This notebook explores foundational time series programming concepts in Python.

In [None]:
import numpy as np
import pandas as pd
import math
import statistics as stat
import random
from datetime import datetime
import xarray as xr
import py7zr
import matplotlib.pyplot as plt
import cartopy.crs as ccrs

## 1. Create time series in Python

## 1.1 Python `datetime`

The datetime format in Python refers to representing and displaying dates and times. In Python's built-in `datetime` module, the `strftime` method formats `datetime` objects into readable strings based on specified format codes, e.g. `%Y`: Year with century (e.g., 2023); `%m`: Month as a zero-padded decimal (01 to 12); `%d`: Day of the month as a zero-padded decimal (01 to 31); `%H`: Hour (24-hour clock) as a zero-padded decimal (00 to 23);...

In [None]:
my_year = 2020
my_month = 1
my_day = 23
# my_hour = ...

my_date = datetime(my_year,my_month,my_day)
print(my_date)

In [None]:
print(my_date.day)

Operations in datetime format:

In [None]:
nowday = datetime.today()
diff = nowday - my_date
print(diff.days)

## 1.2. `datetime64` and `timedelta64` in NumPy

In [None]:
np.array(['2020-03-09','2020-03-10','2020-03-11','2020-03-12','2020-03-13','2020-03-14'], dtype='datetime64')
# or:
np.arange('2020-03-09','2020-03-15', dtype='datetime64[D]')

In [None]:
# Create a timedelta of 5 days
np.timedelta64(5, 'D')

## 1.3. `datetime64` and `timedelta64` in Pandas

Pandas has a `DatetimeIndex` for time series data, which allows for easy indexing and slicing of dates:

In [None]:
pd.date_range('2020-03-09', periods=6, freq='D')
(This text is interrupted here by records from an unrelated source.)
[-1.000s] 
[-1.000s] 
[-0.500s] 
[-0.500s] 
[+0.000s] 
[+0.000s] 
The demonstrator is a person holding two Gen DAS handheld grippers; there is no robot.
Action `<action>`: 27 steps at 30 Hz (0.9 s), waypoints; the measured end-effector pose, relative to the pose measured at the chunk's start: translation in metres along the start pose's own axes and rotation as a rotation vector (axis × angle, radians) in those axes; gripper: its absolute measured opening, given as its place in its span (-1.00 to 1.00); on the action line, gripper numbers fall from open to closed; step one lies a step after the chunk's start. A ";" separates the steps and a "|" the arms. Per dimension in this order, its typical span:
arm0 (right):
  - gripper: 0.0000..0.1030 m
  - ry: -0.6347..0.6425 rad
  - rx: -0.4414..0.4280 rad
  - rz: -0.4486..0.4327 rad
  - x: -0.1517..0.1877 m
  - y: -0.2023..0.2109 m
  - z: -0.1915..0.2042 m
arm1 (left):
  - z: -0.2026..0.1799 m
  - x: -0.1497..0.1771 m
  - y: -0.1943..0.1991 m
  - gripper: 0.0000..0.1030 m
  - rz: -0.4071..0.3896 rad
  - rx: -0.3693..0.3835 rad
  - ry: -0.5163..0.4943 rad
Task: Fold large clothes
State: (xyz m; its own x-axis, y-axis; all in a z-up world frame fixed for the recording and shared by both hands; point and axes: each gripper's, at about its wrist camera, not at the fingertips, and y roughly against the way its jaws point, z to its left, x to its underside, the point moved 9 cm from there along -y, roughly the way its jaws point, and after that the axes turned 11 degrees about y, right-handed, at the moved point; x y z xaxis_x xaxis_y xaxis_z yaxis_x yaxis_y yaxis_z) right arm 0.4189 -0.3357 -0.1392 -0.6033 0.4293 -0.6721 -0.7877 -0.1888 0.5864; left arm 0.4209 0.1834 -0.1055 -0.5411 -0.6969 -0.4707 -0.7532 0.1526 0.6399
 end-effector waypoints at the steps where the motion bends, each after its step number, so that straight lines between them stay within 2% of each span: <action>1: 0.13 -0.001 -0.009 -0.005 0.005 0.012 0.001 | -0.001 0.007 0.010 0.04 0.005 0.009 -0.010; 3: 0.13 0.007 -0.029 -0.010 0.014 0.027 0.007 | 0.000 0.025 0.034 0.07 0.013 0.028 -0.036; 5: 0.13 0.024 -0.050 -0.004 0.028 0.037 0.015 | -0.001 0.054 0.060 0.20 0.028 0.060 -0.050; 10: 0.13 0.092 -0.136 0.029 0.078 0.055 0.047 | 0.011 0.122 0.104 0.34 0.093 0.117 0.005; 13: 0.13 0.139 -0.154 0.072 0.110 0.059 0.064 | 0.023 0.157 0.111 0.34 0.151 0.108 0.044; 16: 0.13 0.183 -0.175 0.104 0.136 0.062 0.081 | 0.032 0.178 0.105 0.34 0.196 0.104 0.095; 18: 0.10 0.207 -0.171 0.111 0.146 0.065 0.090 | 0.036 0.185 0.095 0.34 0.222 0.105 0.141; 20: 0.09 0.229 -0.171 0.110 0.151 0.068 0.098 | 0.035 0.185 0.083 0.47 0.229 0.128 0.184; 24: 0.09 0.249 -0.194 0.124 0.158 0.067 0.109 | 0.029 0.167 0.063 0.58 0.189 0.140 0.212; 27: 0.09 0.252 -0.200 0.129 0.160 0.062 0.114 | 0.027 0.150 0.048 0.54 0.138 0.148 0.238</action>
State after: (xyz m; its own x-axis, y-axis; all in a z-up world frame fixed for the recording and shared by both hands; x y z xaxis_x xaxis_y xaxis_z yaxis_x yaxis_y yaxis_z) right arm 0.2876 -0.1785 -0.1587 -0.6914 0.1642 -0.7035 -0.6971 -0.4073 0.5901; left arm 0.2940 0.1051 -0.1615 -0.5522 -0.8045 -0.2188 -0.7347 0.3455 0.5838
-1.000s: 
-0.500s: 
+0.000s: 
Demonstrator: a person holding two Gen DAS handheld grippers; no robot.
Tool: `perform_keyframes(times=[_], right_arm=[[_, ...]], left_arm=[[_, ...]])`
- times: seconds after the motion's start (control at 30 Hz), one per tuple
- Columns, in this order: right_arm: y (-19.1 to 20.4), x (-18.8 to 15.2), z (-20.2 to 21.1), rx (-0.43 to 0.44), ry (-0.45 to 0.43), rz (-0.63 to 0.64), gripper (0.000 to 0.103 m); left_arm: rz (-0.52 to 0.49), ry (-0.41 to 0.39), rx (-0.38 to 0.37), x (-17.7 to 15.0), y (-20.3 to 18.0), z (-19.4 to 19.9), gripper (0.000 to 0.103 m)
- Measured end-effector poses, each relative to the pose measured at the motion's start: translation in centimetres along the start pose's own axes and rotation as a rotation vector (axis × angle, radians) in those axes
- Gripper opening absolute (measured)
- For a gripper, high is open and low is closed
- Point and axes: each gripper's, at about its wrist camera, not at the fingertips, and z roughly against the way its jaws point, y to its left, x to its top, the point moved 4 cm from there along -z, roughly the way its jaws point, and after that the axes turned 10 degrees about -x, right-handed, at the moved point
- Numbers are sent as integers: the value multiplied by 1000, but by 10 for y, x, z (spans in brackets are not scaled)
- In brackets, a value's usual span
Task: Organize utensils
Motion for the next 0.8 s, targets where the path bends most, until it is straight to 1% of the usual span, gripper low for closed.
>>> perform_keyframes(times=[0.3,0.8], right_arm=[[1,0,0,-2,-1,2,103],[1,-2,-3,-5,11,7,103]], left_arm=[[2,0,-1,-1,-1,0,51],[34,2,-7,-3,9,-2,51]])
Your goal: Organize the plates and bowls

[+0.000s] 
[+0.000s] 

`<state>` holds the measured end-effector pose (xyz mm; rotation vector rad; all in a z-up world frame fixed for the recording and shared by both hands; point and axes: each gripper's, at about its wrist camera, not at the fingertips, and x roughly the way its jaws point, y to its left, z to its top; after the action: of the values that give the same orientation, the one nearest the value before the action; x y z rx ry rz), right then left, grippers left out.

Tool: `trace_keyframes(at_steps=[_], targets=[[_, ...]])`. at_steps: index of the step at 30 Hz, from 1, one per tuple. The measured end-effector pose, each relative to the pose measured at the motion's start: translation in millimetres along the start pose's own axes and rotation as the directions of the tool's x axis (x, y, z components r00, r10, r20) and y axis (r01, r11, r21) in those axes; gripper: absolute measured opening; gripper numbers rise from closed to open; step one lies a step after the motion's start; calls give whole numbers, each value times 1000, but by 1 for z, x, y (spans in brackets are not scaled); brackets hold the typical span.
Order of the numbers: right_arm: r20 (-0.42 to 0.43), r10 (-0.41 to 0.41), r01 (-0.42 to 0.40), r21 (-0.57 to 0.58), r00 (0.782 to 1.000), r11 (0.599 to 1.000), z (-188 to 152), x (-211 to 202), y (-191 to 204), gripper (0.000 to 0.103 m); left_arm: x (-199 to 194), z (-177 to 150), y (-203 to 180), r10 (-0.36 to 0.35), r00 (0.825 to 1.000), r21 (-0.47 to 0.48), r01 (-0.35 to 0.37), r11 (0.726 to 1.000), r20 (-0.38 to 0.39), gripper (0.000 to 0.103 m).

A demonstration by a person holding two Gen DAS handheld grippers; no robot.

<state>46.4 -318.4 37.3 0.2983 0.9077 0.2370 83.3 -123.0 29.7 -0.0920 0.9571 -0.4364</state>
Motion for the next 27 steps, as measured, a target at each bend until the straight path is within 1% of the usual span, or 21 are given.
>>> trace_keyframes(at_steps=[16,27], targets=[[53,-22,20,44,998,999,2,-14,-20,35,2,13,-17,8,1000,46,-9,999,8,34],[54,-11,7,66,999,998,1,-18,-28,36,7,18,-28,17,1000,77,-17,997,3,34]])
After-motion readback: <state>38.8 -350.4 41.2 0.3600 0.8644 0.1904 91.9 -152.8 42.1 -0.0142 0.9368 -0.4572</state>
Pandas utilizes `Timestamp` objects to represent specific points in time (built on top of NumPy's `datetime64` data type).  

Convert a string representation of a date into a Pandas `Timestamp` object:

In [None]:
pd.to_datetime('2020-09-03', format='%Y-%m-%d')

**Exercise:** How can the following format be converted into a DateTime object: 15/10/2020

In [None]:
pd.to_datetime('15/10/2020', format='%d/%m/%Y')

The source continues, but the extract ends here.